Ask any top winemaker and they will promise you that they take as much care over their basic wine as their grand cru. It is, after all, more affordable and there’s a lot more of it, so it is very much their calling card, and I suspect it’s more challenging to produce a great village blend year in year out than it is some lofty grand cru.  If you believe in the sanctity of terroir, well, you’d have to struggle to make a really bad Musigny…


And of course, these days any village wine bearing the hyphenated appendage of Musigny, Romanee or Chambertin is probably all that any mere mortal can afford, especially if it comes from one of the cult winemakers.


Chambolle-Musigny is a small village tucked under the hillside at the end of the combe (valley), and the main square such as it be houses a church and the 3 stars – de Vogue, the biggest and perhaps these days the less assured, with both fans and detractors (for the record when the village wine was still reasonably priced, I used to love it), and then slightly uphill and across the way the two megastars of the day – Christophe Roumier and Frederic Mugnier.


I have drunk quite a few of their ‘other wines’ meaning the 1e cru Clos de la Marechale in Nuits for Mugnier and Clos de la Bussiere in Morey for Roumier, and, yes they are very good, but no, they are not Chambolle and don’t taste like it. Sadly, they now carry too much of the price tag for wanabee drinkers too, but I’m not sure that the Chambolle stardust rubs off that much on much lesser terroirs.


So a chance to taste the two real Chambolles, all be they ‘only’ the village level, is a treat.

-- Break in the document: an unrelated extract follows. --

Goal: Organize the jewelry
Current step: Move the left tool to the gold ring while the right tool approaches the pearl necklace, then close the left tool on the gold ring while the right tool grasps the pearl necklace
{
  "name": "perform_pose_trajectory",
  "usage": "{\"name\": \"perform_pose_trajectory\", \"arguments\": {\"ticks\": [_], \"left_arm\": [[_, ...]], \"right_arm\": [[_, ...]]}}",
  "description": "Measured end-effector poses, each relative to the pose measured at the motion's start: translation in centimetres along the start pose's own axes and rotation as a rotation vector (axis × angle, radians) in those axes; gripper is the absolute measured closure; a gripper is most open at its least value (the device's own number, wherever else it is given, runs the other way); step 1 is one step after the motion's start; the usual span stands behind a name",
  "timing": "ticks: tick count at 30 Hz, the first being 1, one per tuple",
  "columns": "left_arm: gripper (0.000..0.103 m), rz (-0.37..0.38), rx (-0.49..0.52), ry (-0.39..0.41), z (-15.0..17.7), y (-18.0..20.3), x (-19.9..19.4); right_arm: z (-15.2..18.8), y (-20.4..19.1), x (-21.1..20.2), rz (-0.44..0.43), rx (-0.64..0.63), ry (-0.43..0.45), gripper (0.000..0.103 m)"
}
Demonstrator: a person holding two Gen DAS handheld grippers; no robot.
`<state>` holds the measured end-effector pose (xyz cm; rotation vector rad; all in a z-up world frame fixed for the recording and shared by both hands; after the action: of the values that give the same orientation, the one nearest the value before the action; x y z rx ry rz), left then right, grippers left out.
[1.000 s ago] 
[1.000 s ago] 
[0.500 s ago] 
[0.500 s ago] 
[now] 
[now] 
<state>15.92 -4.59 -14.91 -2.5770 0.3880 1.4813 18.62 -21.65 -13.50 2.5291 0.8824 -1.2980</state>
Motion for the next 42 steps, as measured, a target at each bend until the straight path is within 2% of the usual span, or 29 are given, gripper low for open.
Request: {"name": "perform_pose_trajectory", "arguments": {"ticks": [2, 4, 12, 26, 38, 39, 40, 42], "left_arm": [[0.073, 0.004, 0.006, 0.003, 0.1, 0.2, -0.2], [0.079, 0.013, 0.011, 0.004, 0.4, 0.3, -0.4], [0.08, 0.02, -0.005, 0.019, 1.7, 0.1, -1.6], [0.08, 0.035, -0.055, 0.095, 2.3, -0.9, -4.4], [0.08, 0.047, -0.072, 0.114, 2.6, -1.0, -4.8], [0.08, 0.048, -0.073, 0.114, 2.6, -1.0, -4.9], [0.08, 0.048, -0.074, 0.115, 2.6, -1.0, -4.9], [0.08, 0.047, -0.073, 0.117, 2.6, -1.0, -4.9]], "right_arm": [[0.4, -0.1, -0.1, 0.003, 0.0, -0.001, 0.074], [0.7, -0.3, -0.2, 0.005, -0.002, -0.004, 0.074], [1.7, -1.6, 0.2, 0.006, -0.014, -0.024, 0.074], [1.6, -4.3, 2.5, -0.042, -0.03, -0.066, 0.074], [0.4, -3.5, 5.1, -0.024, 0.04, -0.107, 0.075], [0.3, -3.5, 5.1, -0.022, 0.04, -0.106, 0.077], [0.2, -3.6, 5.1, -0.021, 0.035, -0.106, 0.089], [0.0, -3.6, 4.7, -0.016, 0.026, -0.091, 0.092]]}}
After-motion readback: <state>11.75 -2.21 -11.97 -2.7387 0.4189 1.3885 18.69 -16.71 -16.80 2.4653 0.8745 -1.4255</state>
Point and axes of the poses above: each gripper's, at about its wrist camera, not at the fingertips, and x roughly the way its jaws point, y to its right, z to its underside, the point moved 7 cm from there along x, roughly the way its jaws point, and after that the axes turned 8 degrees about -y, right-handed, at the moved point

2011 was a year somewhat written off by many, and often likened to 2004 with its pyrazine affected ‘ladybug’ taint.  Whether 2004 was really polluted by a plague of squashed ladybirds on the grapes or not, I have tipped way too many horrible green wines down the sink and was thus worried when the 2011s appeared on the wine rack as ready to drink. But so far, all the 2011s we have drunk have been delicious, elegant, lighter in weight and, yes, ready for business now, but full of soft fruit and elegance.


It was a very hot spring, and some feared another heatwave vintage, but the summer was pretty rotten, and the worry quickly switched to rot not over-cooked berries. In the end both Mugnier and Roumier reported lowish alcohols but not that much need to sort out the bad grapes and a very friendly vintage arrived, all be it not one for the long haul.


My 50th birthday was on the 2nd September 2011 and I do remember seeing a fair few ladybirds on the crates of grapes waiting to be pressed into Meursault at Camille Giroud in Beaune, and was very excited to see the first Corton grapes loaded into the press at Romanee-Conti. Somehow, I suspect that neither domaine had too many little critters swimming around in their fermenting must. Certainly, the Meursault enjoyed a decade on was spotless.

When comparing two neighbourly village wines from the same vintage, you of course look for similarities, but also try to guess where the differences might come from. Mugnier’s village Chambolle comes from some declassified 1e cru Les Plantes which sits north of the fabled Les Amoureuses in the middle of Chambolle, and the village section of La Combe d’Orveau which is beyond Musigny at the southern tip of Chambolle just above the Echezeaux grand cru. Roumier’s includes declassified 1e cru from the top class Les Fuees which abuts the Bonnes Mares grand cru (& Morey St Denis). I’m not sure where the rest of the village vines are located.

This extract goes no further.